> Work order
Reproduce the entries below in full and without error.

> Data to process
....................

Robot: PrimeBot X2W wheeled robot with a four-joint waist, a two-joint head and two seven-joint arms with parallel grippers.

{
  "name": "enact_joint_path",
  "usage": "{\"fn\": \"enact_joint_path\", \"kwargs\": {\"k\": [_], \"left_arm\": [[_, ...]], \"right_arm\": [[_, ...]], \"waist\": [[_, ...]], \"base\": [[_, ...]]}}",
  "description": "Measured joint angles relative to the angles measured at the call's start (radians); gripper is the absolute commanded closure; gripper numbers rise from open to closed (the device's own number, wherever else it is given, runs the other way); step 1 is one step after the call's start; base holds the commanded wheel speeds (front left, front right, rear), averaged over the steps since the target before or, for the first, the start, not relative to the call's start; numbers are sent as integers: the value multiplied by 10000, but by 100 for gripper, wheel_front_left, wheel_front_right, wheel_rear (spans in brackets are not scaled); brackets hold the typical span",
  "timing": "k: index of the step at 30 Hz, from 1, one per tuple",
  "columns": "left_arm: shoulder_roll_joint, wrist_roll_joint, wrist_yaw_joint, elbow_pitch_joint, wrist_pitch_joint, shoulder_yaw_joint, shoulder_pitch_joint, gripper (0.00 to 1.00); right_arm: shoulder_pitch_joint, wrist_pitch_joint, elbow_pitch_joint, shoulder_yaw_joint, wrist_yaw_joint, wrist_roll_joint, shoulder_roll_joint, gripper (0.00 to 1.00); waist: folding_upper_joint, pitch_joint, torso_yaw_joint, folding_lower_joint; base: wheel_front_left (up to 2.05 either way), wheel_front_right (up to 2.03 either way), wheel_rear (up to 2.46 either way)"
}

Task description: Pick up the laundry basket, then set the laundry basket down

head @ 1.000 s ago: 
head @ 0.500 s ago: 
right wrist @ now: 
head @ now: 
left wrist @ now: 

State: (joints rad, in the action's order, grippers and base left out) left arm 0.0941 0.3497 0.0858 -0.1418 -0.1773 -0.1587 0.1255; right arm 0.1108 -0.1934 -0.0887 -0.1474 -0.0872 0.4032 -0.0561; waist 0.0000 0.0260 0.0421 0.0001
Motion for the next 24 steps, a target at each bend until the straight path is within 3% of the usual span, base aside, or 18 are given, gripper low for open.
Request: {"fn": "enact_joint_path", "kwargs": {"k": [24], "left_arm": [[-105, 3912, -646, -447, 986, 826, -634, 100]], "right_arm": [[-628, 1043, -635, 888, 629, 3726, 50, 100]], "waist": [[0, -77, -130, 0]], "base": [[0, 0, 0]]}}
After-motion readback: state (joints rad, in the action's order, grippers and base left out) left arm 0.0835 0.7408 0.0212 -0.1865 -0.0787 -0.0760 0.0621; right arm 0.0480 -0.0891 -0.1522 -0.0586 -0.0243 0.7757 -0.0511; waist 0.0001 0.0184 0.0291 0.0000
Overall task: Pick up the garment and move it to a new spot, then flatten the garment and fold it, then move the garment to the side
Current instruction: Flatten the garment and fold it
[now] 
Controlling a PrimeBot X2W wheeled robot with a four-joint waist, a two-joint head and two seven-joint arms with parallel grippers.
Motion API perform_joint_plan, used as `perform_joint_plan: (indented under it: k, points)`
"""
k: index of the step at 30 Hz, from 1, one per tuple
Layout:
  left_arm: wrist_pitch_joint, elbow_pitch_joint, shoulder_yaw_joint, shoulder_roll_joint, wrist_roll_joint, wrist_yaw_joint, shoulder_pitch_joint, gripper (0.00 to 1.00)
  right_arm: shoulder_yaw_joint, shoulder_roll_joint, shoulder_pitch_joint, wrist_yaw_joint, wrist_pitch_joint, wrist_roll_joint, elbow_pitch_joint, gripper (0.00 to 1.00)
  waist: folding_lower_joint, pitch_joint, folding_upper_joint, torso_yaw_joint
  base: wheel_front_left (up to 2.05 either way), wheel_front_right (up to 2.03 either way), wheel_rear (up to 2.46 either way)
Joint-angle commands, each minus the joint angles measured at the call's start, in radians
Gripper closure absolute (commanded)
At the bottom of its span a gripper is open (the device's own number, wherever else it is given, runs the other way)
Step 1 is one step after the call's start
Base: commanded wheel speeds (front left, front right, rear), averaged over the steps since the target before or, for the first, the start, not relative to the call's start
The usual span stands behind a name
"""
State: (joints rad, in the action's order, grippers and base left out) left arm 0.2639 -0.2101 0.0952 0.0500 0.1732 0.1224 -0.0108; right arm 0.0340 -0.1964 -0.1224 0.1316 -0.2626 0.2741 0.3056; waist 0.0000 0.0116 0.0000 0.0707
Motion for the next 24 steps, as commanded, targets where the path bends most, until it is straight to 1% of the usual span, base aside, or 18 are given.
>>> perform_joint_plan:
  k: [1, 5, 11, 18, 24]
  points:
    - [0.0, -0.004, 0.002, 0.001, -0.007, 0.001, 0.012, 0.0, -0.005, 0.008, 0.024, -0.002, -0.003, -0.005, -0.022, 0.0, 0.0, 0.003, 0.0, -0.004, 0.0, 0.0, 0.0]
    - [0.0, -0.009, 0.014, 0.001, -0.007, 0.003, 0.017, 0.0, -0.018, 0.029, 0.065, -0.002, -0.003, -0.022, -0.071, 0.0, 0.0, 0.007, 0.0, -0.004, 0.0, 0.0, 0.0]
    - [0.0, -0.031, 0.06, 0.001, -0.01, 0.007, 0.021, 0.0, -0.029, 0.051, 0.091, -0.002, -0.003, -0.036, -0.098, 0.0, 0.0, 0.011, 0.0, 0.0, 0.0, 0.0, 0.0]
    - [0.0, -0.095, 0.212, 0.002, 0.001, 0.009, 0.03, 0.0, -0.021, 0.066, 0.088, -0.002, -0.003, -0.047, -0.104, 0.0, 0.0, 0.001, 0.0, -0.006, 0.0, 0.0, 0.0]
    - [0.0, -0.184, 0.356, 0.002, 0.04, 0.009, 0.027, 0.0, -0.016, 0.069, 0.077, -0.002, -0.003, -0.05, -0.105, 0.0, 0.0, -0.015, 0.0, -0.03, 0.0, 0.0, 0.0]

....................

> Solution
Robot: PrimeBot X2W wheeled robot with a four-joint waist, a two-joint head and two seven-joint arms with parallel grippers.

{
  "name": "enact_joint_path",
  "usage": "{\"fn\": \"enact_joint_path\", \"kwargs\": {\"k\": [_], \"left_arm\": [[_, ...]], \"right_arm\": [[_, ...]], \"waist\": [[_, ...]], \"base\": [[_, ...]]}}",
  "description": "Measured joint angles relative to the angles measured at the call's start (radians); gripper is the absolute commanded closure; gripper numbers rise from open to closed (the device's own number, wherever else it is given, runs the other way); step 1 is one step after the call's start; base holds the commanded wheel speeds (front left, front right, rear), averaged over the steps since the target before or, for the first, the start, not relative to the call's start; numbers are sent as integers: the value multiplied by 10000, but by 100 for gripper, wheel_front_left, wheel_front_right, wheel_rear (spans in brackets are not scaled); brackets hold the typical span",
  "timing": "k: index of the step at 30 Hz, from 1, one per tuple",
  "columns": "left_arm: shoulder_roll_joint, wrist_roll_joint, wrist_yaw_joint, elbow_pitch_joint, wrist_pitch_joint, shoulder_yaw_joint, shoulder_pitch_joint, gripper (0.00 to 1.00); right_arm: shoulder_pitch_joint, wrist_pitch_joint, elbow_pitch_joint, shoulder_yaw_joint, wrist_yaw_joint, wrist_roll_joint, shoulder_roll_joint, gripper (0.00 to 1.00); waist: folding_upper_joint, pitch_joint, torso_yaw_joint, folding_lower_joint; base: wheel_front_left (up to 2.05 either way), wheel_front_right (up to 2.03 either way), wheel_rear (up to 2.46 either way)"
}

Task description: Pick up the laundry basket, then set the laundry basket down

head @ 1.000 s ago: 
head @ 0.500 s ago: 
right wrist @ now: 
head @ now: 
left wrist @ now: 

State: (joints rad, in the action's order, grippers and base left out) left arm 0.0941 0.3497 0.0858 -0.1418 -0.1773 -0.1587 0.1255; right arm 0.1108 -0.1934 -0.0887 -0.1474 -0.0872 0.4032 -0.0561; waist 0.0000 0.0260 0.0421 0.0001
Motion for the next 24 steps, a target at each bend until the straight path is within 3% of the usual span, base aside, or 18 are given, gripper low for open.
Request: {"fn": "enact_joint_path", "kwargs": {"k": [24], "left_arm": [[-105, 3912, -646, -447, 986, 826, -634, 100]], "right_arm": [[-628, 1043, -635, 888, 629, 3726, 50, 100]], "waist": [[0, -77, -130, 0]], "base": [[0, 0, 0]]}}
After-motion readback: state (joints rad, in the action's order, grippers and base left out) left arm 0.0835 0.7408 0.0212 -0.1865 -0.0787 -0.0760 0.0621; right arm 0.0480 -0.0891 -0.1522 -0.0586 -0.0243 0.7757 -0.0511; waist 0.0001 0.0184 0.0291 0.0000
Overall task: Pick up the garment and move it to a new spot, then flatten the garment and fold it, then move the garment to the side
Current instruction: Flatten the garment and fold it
[now] 
Controlling a PrimeBot X2W wheeled robot with a four-joint waist, a two-joint head and two seven-joint arms with parallel grippers.
Motion API perform_joint_plan, used as `perform_joint_plan: (indented under it: k, points)`
"""
k: index of the step at 30 Hz, from 1, one per tuple
Layout:
  left_arm: wrist_pitch_joint, elbow_pitch_joint, shoulder_yaw_joint, shoulder_roll_joint, wrist_roll_joint, wrist_yaw_joint, shoulder_pitch_joint, gripper (0.00 to 1.00)
  right_arm: shoulder_yaw_joint, shoulder_roll_joint, shoulder_pitch_joint, wrist_yaw_joint, wrist_pitch_joint, wrist_roll_joint, elbow_pitch_joint, gripper (0.00 to 1.00)
  waist: folding_lower_joint, pitch_joint, folding_upper_joint, torso_yaw_joint
  base: wheel_front_left (up to 2.05 either way), wheel_front_right (up to 2.03 either way), wheel_rear (up to 2.46 either way)
Joint-angle commands, each minus the joint angles measured at the call's start, in radians
Gripper closure absolute (commanded)
At the bottom of its span a gripper is open (the device's own number, wherever else it is given, runs the other way)
Step 1 is one step after the call's start
Base: commanded wheel speeds (front left, front right, rear), averaged over the steps since the target before or, for the first, the start, not relative to the call's start
The usual span stands behind a name
"""
State: (joints rad, in the action's order, grippers and base left out) left arm 0.2639 -0.2101 0.0952 0.0500 0.1732 0.1224 -0.0108; right arm 0.0340 -0.1964 -0.1224 0.1316 -0.2626 0.2741 0.3056; waist 0.0000 0.0116 0.0000 0.0707
Motion for the next 24 steps, as commanded, targets where the path bends most, until it is straight to 1% of the usual span, base aside, or 18 are given.
>>> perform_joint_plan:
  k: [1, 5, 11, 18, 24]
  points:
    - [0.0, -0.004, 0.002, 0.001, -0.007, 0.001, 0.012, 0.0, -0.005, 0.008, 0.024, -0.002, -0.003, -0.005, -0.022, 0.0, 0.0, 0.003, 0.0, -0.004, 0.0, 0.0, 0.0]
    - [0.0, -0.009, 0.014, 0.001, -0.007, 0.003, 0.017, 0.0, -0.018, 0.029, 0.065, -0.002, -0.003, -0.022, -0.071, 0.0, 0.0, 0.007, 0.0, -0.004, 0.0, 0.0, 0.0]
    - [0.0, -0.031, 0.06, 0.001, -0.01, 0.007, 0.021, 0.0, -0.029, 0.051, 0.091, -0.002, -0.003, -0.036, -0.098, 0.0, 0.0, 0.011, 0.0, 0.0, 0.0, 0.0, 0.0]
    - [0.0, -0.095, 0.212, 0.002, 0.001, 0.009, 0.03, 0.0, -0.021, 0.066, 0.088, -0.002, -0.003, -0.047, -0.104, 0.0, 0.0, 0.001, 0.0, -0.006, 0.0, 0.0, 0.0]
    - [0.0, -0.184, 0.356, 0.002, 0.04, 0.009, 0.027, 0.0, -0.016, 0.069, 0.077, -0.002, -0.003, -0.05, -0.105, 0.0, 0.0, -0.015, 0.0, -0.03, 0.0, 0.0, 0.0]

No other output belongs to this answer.